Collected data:
┌──
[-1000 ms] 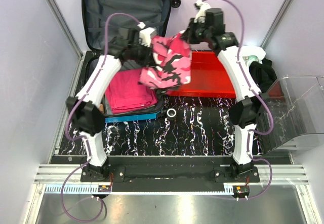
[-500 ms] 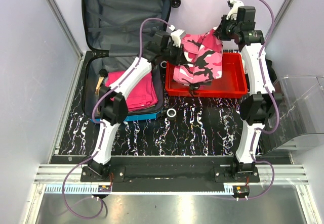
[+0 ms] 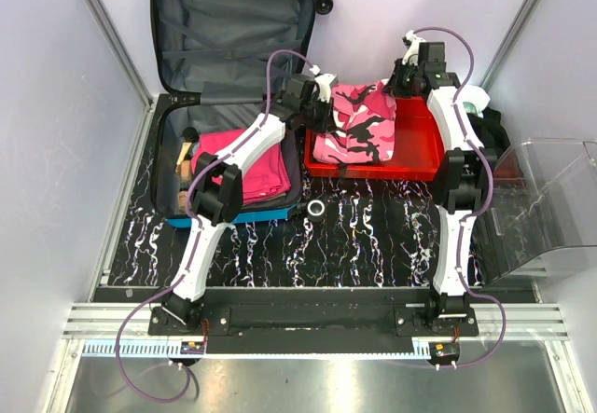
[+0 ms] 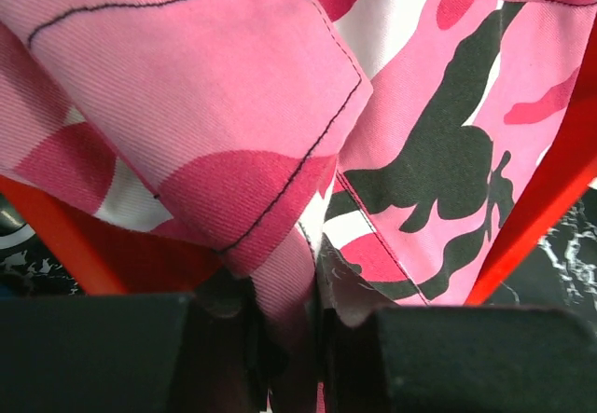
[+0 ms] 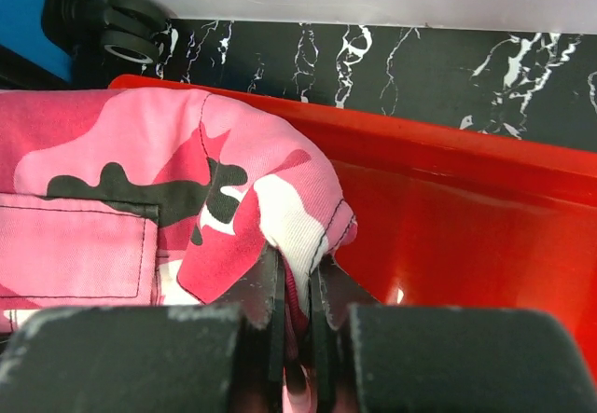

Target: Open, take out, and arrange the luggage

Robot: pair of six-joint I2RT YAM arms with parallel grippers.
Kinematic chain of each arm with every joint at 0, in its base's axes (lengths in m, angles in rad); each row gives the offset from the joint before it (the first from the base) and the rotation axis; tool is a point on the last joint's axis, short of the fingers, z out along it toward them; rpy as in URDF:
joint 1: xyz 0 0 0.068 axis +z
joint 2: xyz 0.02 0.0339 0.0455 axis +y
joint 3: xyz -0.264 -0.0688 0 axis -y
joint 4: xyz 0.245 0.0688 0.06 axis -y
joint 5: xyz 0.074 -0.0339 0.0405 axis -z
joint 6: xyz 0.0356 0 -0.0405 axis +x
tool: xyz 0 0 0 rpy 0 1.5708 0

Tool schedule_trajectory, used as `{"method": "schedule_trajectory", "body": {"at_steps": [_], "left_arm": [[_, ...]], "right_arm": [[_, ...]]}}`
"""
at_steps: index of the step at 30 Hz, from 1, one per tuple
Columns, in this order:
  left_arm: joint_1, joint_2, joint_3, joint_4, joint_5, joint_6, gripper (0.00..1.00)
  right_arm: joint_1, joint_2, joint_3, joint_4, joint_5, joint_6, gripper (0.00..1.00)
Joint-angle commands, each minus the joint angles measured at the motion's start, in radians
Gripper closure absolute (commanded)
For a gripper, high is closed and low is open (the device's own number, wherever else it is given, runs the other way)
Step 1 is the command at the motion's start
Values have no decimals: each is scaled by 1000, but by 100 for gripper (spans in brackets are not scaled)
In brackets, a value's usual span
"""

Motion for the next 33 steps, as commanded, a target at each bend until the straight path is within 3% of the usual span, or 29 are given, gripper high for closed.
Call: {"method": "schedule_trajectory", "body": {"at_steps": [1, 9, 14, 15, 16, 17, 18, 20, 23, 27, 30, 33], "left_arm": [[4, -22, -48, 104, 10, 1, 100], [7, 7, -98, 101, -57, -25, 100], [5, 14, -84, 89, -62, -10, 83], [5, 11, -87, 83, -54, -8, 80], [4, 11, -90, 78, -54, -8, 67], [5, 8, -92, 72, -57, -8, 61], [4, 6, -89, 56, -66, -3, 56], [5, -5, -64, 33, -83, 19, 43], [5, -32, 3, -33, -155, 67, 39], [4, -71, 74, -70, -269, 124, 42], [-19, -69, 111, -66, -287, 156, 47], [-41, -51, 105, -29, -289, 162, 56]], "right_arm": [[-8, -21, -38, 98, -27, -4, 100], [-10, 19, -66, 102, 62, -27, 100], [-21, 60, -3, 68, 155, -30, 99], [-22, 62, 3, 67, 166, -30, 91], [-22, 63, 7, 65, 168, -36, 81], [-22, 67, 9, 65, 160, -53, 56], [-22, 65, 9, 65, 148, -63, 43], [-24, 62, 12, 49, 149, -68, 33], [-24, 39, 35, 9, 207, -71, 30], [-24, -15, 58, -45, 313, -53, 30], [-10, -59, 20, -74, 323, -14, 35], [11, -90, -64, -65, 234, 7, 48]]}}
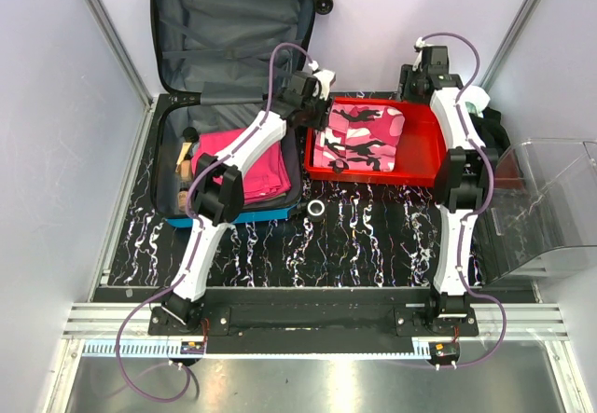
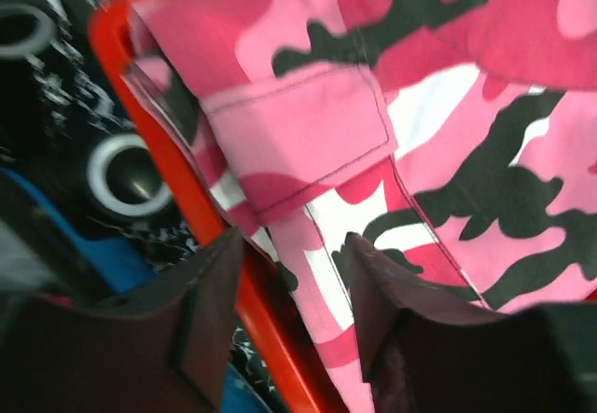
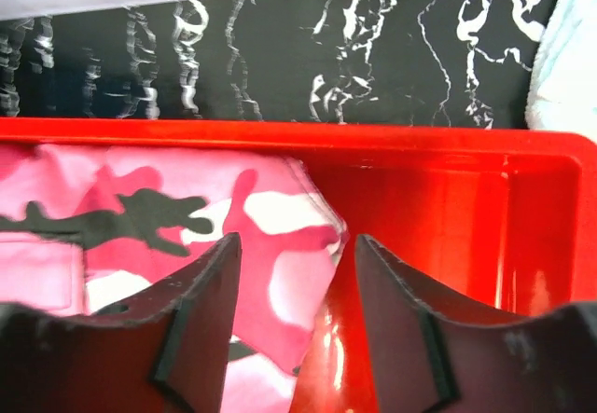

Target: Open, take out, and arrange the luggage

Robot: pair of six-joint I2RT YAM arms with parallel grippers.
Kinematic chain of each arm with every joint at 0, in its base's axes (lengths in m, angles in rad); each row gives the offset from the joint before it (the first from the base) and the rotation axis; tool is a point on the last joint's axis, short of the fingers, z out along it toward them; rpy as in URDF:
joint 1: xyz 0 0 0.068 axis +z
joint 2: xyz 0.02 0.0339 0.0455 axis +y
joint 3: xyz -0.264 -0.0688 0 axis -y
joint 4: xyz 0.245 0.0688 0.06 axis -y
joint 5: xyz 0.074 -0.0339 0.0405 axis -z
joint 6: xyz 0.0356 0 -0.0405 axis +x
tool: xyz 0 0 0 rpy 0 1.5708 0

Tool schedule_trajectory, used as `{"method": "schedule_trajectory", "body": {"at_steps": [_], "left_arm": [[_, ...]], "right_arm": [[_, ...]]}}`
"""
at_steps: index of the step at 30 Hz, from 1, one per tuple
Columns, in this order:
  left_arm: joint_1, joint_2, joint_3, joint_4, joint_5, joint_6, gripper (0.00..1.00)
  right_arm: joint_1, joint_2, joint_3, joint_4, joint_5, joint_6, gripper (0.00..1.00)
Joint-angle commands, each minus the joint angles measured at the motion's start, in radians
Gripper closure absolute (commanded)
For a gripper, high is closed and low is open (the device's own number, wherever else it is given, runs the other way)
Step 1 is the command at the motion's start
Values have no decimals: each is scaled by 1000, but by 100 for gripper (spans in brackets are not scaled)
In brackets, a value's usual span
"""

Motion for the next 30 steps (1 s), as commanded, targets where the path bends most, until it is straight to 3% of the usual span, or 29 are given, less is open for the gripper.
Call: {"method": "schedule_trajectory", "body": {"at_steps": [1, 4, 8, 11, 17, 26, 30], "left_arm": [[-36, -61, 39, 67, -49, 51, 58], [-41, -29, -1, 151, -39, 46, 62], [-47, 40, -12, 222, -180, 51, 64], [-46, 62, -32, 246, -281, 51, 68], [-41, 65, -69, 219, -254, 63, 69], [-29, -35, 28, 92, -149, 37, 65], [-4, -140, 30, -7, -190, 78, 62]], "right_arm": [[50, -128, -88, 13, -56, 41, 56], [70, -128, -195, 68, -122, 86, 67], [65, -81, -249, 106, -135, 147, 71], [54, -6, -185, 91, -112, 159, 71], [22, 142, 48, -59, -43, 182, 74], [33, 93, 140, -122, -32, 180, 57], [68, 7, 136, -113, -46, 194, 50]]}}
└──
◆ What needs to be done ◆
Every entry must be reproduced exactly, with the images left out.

◆ Exercise response ◆
[-1000 ms] 
[-500 ms] 
[+0 ms] 
[+0 ms] 
[+0 ms] 

Target: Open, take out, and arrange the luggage

Robot: pair of six-joint I2RT YAM arms with parallel grippers.
Kinematic chain of each arm with every joint at 0, in its base's axes (lengths in m, angles in rad); each row gives the offset from the joint before it (the first from the base) and the rotation axis; tool is a point on the last joint's axis, short of the fingers, z out along it toward them; rpy as in URDF:
joint 1: xyz 0 0 0.068 axis +z
joint 2: xyz 0.02 0.0339 0.0455 axis +y
joint 3: xyz -0.264 -0.0688 0 axis -y
joint 4: xyz 0.245 0.0688 0.06 axis -y
joint 5: xyz 0.074 -0.0339 0.0405 axis -z
joint 6: xyz 0.0356 0 -0.0405 axis +x
tool: xyz 0 0 0 rpy 0 1.5708 0

Tool schedule_trajectory, used as `{"method": "schedule_trajectory", "body": {"at_steps": [_], "left_arm": [[_, ...]], "right_arm": [[_, ...]]}}`
"""
at_steps: index of the step at 30 Hz, from 1, one per tuple
Columns, in this order:
  left_arm: joint_1, joint_2, joint_3, joint_4, joint_5, joint_6, gripper (0.00..1.00)
  right_arm: joint_1, joint_2, joint_3, joint_4, joint_5, joint_6, gripper (0.00..1.00)
Joint-angle commands, each minus the joint angles measured at the motion's start, in radians
Gripper closure absolute (commanded)
For a gripper, high is closed and low is open (the device's own number, wherever else it is given, runs the other way)
Step 1 is the command at the motion's start
Values have no decimals: each is scaled by 1000, but by 100 for gripper (spans in brackets are not scaled)
In brackets, a value's usual span
"""

Motion for the next 33 steps, as commanded, a target at each bend until the straight path is within 3% of the usual span, or 29 are given, gripper high for closed.
Call: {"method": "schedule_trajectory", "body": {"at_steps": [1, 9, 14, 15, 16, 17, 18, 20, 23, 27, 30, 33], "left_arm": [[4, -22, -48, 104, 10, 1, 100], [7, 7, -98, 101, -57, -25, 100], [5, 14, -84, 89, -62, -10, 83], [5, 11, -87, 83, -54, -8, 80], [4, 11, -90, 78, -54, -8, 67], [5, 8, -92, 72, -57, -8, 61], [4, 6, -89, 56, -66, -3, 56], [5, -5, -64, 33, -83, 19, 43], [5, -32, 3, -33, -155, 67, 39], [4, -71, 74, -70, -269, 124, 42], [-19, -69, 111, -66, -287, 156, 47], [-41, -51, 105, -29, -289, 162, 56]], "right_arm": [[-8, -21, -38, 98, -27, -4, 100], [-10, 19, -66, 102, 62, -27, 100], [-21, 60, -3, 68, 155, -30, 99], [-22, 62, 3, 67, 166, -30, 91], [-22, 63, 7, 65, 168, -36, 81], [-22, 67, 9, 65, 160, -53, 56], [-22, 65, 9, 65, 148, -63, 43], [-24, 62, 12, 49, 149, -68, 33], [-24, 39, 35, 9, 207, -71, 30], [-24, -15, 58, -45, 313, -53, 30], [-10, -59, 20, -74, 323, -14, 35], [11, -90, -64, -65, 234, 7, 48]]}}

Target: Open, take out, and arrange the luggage

Robot: pair of six-joint I2RT YAM arms with parallel grippers.
Kinematic chain of each arm with every joint at 0, in its base's axes (lengths in m, angles in rad); each row gives the offset from the joint before it (the first from the base) and the rotation axis; tool is a point on the last joint's axis, short of the fingers, z out along it toward them; rpy as in URDF:
joint 1: xyz 0 0 0.068 axis +z
joint 2: xyz 0.02 0.0339 0.0455 axis +y
joint 3: xyz -0.264 -0.0688 0 axis -y
joint 4: xyz 0.245 0.0688 0.06 axis -y
joint 5: xyz 0.074 -0.0339 0.0405 axis -z
joint 6: xyz 0.0356 0 -0.0405 axis +x
tool: xyz 0 0 0 rpy 0 1.5708 0

Tool schedule_trajectory, used as `{"method": "schedule_trajectory", "body": {"at_steps": [_], "left_arm": [[_, ...]], "right_arm": [[_, ...]]}}`
"""
at_steps: index of the step at 30 Hz, from 1, one per tuple
Columns, in this order:
  left_arm: joint_1, joint_2, joint_3, joint_4, joint_5, joint_6, gripper (0.00..1.00)
  right_arm: joint_1, joint_2, joint_3, joint_4, joint_5, joint_6, gripper (0.00..1.00)
Joint-angle commands, each minus the joint angles measured at the motion's start, in radians
Gripper closure absolute (commanded)
For a gripper, high is closed and low is open (the device's own number, wherever else it is given, runs the other way)
Step 1 is the command at the motion's start
Values have no decimals: each is scaled by 1000, but by 100 for gripper (spans in brackets are not scaled)
In brackets, a value's usual span
"""

Motion for the next 30 steps (1 s), as commanded, targets where the path bends most, until it is straight to 3% of the usual span, or 29 are given, less is open for the gripper.
Call: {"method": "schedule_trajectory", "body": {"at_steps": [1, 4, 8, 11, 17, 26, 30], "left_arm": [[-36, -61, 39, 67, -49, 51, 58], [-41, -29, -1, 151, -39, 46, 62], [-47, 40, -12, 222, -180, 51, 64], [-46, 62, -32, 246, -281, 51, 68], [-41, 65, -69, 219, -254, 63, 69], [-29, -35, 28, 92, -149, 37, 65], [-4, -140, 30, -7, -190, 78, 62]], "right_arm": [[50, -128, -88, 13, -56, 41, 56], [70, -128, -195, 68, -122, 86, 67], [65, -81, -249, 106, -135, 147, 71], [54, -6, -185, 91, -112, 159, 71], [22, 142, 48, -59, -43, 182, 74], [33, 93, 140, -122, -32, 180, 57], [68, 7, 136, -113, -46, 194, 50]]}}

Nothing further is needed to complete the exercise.